Let $\Omega$ be an open and connected subset of $\mathbb R \times \mathbb R^n$ and let $f$ be a function from $\Omega$ to $\mathbb R^n$ such that the IVP $$\begin{cases} \dot u = f(\cdot,u) \\ u(t_0)=x_0 \end{cases}$$ admits a solution (and only one) for every $(t_0,x_0) \in \Omega$. Fix $(t_0,x_0) \in \Omega$ and let $u$ be the unique (maximal) solution to the IVP. Let $I$ be the domain of $u$. Then, define $\psi$ such that:
- $\psi(x,t,t)=x$
- $\displaystyle{\frac{\partial\psi(x,t,s)}{\partial s}\bigg|_{s=t} = f(t,x)}$
- $\psi(\psi(x,t_1,t_2),t_2,t_3)=\psi(x,t_1,t_3)$
It should be possible to prove that $\psi(x_0,t_0,\cdot)=u$, right? However I’m having trouble doing so.
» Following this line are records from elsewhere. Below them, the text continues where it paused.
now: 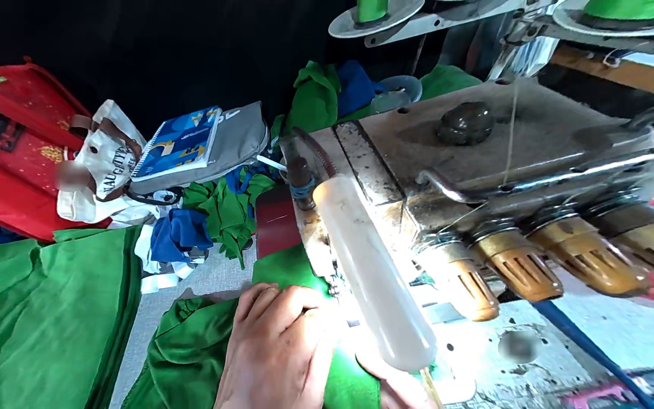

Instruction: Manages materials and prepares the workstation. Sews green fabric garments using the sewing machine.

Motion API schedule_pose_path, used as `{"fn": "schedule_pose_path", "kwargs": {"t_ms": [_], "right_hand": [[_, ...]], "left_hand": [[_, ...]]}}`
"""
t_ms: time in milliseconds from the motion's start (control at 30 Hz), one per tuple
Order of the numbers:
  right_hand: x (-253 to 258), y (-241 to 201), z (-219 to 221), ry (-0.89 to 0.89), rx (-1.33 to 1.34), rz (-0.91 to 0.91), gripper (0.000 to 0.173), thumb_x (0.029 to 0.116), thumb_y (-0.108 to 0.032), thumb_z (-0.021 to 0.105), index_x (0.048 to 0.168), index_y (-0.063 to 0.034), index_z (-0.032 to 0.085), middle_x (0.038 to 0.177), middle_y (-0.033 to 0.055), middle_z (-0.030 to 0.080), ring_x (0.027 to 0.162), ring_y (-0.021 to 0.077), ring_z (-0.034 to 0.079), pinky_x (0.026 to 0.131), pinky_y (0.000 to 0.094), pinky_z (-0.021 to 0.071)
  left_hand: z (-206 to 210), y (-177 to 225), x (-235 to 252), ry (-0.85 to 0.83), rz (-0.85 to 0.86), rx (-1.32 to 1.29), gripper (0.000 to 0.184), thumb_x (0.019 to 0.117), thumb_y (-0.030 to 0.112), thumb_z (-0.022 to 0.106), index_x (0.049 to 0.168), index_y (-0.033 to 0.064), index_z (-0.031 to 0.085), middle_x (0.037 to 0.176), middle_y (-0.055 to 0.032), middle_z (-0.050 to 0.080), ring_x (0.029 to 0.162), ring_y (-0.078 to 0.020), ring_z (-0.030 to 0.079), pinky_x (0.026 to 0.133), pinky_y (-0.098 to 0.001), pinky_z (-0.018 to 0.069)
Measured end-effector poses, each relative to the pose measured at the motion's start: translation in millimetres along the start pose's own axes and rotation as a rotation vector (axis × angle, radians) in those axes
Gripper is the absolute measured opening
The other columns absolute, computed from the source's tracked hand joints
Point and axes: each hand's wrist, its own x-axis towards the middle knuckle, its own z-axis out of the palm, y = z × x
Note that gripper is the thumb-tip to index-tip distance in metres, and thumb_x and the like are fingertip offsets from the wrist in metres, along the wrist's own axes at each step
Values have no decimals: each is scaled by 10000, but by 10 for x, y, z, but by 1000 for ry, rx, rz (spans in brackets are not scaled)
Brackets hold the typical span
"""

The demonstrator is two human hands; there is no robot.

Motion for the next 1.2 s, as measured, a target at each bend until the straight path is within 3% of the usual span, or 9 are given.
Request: {"fn": "schedule_pose_path", "kwargs": {"t_ms": [200,300,467,667,800,967,1033,1133,1200], "right_hand": [[-3,21,16,21,20,-21,451,972,53,538,1397,172,446,909,240,672,702,207,620,674,294,541],[-38,96,101,115,92,-25,514,953,59,562,1420,170,379,747,108,563,622,110,517,588,224,458],[-192,212,194,240,323,-26,457,920,89,606,1301,28,360,886,5,645,769,0,612,714,198,521],[-237,273,236,306,415,-47,364,960,47,614,1212,-110,404,964,-100,658,861,-49,631,782,188,542],[-129,193,193,334,407,-35,373,945,55,631,1177,-127,404,965,-124,665,837,-64,629,749,162,543],[-29,143,196,384,362,-39,343,928,51,648,1159,-98,443,1000,-110,663,878,-59,642,764,152,566],[-62,145,211,387,366,-26,372,904,44,673,1177,-76,449,1028,-93,681,912,-29,671,802,181,593],[-185,146,196,353,356,-2,398,900,-3,713,1200,29,454,1058,4,696,921,29,685,795,232,601],[-306,159,166,309,367,43,429,896,-23,732,1218,-36,448,1078,-35,710,971,32,697,847,244,605]], "left_hand": [[86,-72,-15,97,39,-45,148,927,214,677,821,144,752,858,18,724,872,-50,640,870,-221,452],[119,-57,-42,129,47,-31,144,931,214,676,843,154,771,874,31,720,898,-39,639,863,-189,477],[68,239,-265,17,-62,109,384,996,401,622,1094,57,760,1116,-145,719,1072,-274,663,1069,-501,415],[216,335,-320,77,-136,154,596,919,513,652,1168,-24,722,1196,-207,681,1144,-320,625,1102,-471,397],[233,201,-196,91,-100,188,687,934,612,561,1113,-29,728,1196,-190,700,1080,-319,659,971,-445,502],[224,49,-44,83,-117,61,616,847,580,683,1146,42,714,1172,-96,692,1070,-242,642,914,-428,522],[167,-29,-70,78,-78,-30,608,870,561,670,1185,43,710,1220,-109,678,1140,-244,625,958,-433,509],[9,-217,-332,76,-102,-175,673,980,615,531,1373,74,608,1486,-130,532,1390,-256,479,1118,-485,416],[-95,-337,-666,56,-226,-187,729,989,652,478,1460,99,531,1561,-126,450,1451,-249,412,1158,-488,384]]}}
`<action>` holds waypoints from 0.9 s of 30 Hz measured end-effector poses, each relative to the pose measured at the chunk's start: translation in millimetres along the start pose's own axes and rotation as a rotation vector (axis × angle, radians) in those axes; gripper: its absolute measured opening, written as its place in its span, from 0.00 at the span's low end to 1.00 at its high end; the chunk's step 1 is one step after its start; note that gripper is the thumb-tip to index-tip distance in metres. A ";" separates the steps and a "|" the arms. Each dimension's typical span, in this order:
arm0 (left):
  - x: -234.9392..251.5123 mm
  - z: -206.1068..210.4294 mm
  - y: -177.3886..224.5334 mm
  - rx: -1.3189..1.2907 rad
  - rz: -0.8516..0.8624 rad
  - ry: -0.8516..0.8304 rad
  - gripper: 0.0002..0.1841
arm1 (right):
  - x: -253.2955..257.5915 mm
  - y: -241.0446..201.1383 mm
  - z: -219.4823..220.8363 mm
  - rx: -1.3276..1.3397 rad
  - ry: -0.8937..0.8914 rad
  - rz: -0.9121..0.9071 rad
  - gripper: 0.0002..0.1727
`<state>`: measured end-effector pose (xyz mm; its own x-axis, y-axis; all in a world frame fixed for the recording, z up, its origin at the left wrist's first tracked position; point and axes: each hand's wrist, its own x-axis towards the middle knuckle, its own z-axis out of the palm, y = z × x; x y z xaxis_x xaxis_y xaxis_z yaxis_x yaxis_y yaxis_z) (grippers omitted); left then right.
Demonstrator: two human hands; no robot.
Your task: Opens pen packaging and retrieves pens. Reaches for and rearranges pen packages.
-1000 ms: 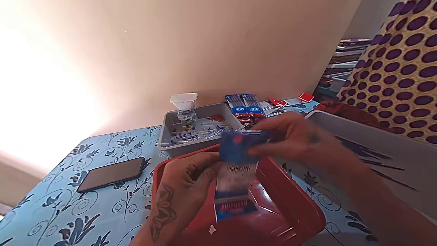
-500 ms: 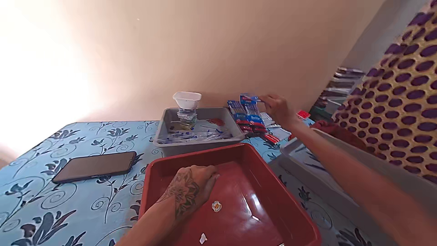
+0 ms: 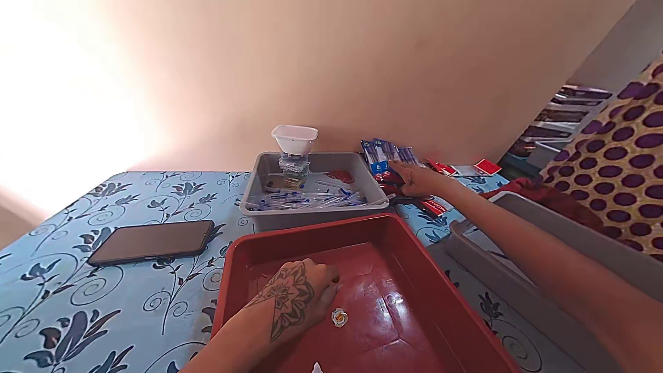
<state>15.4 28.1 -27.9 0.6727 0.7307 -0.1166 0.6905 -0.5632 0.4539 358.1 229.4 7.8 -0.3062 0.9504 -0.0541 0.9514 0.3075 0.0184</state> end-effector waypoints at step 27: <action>2.6 5.5 -9.3 0.054 -0.032 -0.097 0.21 | -18.0 19.2 -1.9 0.493 0.111 0.463 0.35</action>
<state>12.1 33.1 -37.2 0.6709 0.7092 -0.2167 0.7236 -0.5621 0.4006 381.8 218.3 10.9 0.1590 0.9861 -0.0474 0.8813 -0.1634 -0.4433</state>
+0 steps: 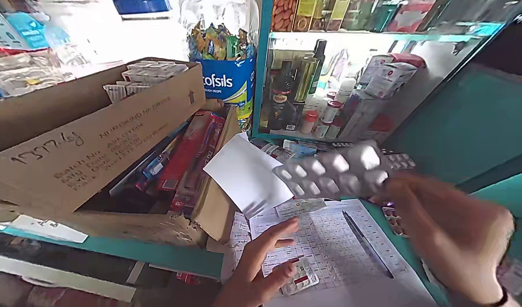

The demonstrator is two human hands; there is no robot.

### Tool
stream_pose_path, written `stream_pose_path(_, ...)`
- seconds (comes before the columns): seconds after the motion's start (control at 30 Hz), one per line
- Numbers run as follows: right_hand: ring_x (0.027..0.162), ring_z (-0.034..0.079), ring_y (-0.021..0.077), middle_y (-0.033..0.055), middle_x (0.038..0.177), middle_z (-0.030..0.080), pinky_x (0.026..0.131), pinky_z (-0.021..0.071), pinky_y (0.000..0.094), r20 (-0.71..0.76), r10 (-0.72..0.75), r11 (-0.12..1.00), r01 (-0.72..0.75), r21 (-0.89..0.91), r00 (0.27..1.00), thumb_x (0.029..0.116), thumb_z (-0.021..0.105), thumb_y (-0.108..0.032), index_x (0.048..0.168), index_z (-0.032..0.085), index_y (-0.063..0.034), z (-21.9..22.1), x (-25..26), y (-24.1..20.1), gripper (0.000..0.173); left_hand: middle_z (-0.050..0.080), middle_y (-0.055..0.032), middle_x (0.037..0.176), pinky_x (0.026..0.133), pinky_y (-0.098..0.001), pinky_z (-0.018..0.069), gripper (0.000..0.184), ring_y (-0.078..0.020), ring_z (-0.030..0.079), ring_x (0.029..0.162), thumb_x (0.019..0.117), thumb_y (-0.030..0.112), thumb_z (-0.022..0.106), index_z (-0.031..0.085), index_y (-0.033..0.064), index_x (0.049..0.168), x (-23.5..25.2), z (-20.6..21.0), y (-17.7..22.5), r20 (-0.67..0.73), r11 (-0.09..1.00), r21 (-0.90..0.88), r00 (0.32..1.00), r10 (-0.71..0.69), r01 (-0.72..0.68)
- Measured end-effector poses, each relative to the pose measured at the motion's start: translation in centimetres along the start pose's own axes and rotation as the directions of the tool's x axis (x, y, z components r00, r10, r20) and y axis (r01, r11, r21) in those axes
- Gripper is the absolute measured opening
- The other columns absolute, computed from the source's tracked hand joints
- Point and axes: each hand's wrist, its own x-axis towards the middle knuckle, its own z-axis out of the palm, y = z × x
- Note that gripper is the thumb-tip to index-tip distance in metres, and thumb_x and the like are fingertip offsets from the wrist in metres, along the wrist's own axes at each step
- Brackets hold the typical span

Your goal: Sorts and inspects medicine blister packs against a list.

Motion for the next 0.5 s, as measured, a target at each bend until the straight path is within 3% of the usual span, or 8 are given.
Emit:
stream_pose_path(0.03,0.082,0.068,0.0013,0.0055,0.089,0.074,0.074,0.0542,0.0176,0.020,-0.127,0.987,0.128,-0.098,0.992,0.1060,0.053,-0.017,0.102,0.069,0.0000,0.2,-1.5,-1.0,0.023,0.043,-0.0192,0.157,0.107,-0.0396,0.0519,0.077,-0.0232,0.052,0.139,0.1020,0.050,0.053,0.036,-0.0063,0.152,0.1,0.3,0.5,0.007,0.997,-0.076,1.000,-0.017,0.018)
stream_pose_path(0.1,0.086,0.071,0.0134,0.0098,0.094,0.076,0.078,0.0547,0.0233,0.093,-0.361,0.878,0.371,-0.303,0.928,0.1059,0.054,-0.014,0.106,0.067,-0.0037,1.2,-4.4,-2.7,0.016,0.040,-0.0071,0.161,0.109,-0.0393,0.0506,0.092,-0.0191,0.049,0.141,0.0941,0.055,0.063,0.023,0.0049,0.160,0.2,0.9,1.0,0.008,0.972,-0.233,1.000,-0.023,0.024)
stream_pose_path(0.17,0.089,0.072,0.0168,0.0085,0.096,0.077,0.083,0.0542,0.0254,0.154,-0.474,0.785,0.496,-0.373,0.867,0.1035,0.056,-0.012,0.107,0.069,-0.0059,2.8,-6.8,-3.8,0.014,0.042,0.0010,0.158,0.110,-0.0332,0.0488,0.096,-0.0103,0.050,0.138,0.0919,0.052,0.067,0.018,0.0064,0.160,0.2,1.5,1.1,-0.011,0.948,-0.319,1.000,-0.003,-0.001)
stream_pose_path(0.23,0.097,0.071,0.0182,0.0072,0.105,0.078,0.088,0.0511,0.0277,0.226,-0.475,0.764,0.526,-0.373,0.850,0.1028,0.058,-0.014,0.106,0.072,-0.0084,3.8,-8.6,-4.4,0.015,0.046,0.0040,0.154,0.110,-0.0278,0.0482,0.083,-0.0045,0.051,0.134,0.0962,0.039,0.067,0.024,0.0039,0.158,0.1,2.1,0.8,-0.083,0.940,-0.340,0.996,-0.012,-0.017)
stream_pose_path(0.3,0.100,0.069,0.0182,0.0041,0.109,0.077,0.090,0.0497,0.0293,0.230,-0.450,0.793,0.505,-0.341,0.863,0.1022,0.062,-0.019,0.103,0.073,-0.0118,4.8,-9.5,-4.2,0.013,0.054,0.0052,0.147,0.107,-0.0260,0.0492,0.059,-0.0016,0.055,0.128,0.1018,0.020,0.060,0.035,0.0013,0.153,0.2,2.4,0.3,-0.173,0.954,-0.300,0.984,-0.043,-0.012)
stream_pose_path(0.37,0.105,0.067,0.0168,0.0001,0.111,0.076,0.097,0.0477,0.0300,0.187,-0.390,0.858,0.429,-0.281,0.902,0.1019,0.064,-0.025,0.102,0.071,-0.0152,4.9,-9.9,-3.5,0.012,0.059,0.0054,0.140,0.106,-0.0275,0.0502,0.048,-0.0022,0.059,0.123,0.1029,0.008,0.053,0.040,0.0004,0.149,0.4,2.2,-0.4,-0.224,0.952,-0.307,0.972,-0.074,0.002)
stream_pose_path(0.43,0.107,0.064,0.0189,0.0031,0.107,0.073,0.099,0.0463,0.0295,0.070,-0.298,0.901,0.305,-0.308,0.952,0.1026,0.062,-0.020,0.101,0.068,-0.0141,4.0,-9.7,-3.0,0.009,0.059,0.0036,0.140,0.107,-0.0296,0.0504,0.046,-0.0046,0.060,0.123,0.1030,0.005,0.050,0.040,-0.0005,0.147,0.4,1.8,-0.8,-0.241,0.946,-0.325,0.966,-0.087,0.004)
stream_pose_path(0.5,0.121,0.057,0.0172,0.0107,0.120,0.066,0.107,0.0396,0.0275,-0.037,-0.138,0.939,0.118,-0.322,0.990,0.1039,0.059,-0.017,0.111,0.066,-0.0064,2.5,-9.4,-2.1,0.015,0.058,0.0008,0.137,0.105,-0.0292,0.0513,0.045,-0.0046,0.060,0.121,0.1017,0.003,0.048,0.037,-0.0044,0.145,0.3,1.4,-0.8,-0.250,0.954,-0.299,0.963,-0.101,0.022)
Obviously $\psi(x_0,t_0,t_0)=x_0$, but how can I prove that $$\frac{\partial\psi(x_0,t_0,s)}{\partial s}\bigg|_{s=t} = f(t,\psi(x_0,t_0,t)) \quad \text{for every } t \in I$$ to show that $\psi(x_0,t_0,\cdot)$ solves the IVP?
If you define $x=\psi(x_0,t_0,t)$, then from $$ \frac{\partial\psi(x,t,s)}{\partial s}\bigg|_{s=t} = f(t,x) $$ we get $$ \frac{\partial\psi(\psi(x_0,t_0,t),t,s)}{\partial s}\bigg|_{s=t} = f(t,\psi(x_0,t_0,t)) $$ and since $\psi(\psi(x_0,t_0,t),t,s)=\psi(x_0,t_0,s)$, also $$ \frac{\partial\psi(x_0,t_0,s)}{\partial s}\bigg|_{s=t} = f(t,\psi(x_0,t_0,t)). $$